Sono circa sessanta i richiedenti asilo – per lo più provenienti da Tunisia e da altri paesi nord-africani – in viaggio in queste ore per raggiungere la città termale, così come deciso dall’autorità governativa che ne ha disposto il trasferimento nella struttura dell’ex hotel Daniel’s, sulla via Anticolana e a due passi dal centro sportivo di Capo I Prati.

Il loro arrivo è previsto entro la mattinata di oggi, martedì 28 luglio; ad attenderli ci saranno sia i Carabinieri agli ordini del mar. Raffaele De Somma che gli agenti della Polizia di Stato coordinati dal dott. Sergio Vassalli. Nei prossimi giorni, un presidio fisso – notte e giorno – di entrambi le forze di Polizia (quattro Carabinieri e quattro poliziotti) dovrà permanere nell’area dell’ex struttura ricettiva per far sì che gli ospiti in arrivo dalla Sicilia non si allontanino: tutti, infatti, sono obbligatoriamente sottoposti a quarantena preventiva.

Tra i richiedenti asilo in arrivo nella città termale ci sono anche alcuni degli 11 tunisini sbarcati a Lampedusa nei giorni scorsi la cui imbarcazione era stata intercettata dalla Guardia Costiera al largo dell’isola; il loro arrivo in tenuta da “turisti”, con cappelli di paglia e occhiali da sole, aveva provocato lo sdegno della leader di Fratelli d’Italia Giorgia Meloni.

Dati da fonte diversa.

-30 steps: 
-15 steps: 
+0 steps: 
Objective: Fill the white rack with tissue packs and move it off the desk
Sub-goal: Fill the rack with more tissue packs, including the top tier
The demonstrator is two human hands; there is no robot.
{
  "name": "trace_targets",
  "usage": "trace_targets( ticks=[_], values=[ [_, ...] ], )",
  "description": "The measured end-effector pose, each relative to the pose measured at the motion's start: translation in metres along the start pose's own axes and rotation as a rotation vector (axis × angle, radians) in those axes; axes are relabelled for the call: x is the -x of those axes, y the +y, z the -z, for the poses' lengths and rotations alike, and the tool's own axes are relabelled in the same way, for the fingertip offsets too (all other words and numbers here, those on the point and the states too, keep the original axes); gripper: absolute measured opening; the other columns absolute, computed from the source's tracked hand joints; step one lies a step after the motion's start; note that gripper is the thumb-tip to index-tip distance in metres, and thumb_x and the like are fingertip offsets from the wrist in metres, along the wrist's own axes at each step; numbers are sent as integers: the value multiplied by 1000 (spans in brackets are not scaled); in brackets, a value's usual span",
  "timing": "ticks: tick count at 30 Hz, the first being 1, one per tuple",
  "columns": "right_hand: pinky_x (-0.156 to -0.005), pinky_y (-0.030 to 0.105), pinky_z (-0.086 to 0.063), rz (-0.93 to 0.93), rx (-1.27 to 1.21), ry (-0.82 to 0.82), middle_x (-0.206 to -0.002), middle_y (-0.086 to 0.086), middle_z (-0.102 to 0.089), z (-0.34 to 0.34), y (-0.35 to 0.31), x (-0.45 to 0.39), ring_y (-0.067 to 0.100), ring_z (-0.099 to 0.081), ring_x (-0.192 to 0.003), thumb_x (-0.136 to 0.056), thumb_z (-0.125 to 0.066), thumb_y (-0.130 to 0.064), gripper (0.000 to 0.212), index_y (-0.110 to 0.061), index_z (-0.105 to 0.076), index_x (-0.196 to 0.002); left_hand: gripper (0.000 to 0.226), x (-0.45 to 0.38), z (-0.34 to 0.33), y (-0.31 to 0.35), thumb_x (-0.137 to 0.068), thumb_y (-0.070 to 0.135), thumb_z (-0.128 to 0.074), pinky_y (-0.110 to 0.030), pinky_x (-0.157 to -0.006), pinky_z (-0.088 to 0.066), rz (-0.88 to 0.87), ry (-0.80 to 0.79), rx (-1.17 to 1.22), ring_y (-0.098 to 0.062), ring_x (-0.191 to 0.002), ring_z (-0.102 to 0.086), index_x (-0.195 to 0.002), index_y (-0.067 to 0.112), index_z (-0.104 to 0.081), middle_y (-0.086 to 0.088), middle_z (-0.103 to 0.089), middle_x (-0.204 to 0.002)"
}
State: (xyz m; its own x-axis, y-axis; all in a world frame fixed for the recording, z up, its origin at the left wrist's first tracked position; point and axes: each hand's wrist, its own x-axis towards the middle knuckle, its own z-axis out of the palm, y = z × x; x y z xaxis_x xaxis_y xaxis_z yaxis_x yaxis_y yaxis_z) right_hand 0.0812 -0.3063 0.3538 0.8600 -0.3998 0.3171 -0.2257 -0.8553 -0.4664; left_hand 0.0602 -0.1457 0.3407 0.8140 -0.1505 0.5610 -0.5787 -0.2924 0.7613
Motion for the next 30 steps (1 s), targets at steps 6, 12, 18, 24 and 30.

Particolarmente difficile, in queste ore, la situazione relativa agli sbarchi a Lampedusa. Nella sola notte tra domenica e lunedì scorso, ben 114 sono state le persone soccorse su due barconi e sbarcate sull’isola. Altri 70 sono stati rintracciati dalla Guardia Costiera al largo. Ulteriori sette tunisini sono stati rintracciati dalla Guardia di finanza sugli scogli di Portu ‘Ntoni, accanto a Cala Croce. I migranti sono riusciti ad arrivare sulla terraferma e stavano abbandonando il barchino che gli aveva consentito l’approdo quando sono stati avvistati ed è scattato l’allarme.

E sull’isola Lampedusa è di nuovo emergenza con l’hotspot che scoppia e soprattutto le procedure antiCovid da seguire. Per il Viminale un nuovo problema: dove altro tenere in quarantena i migranti arrivati dalla Tunisia ma anche dalla Libia? Anche altri paesi della provincia di Frosinone potrebbero essere chiamati ad ospitare i richiedenti asilo.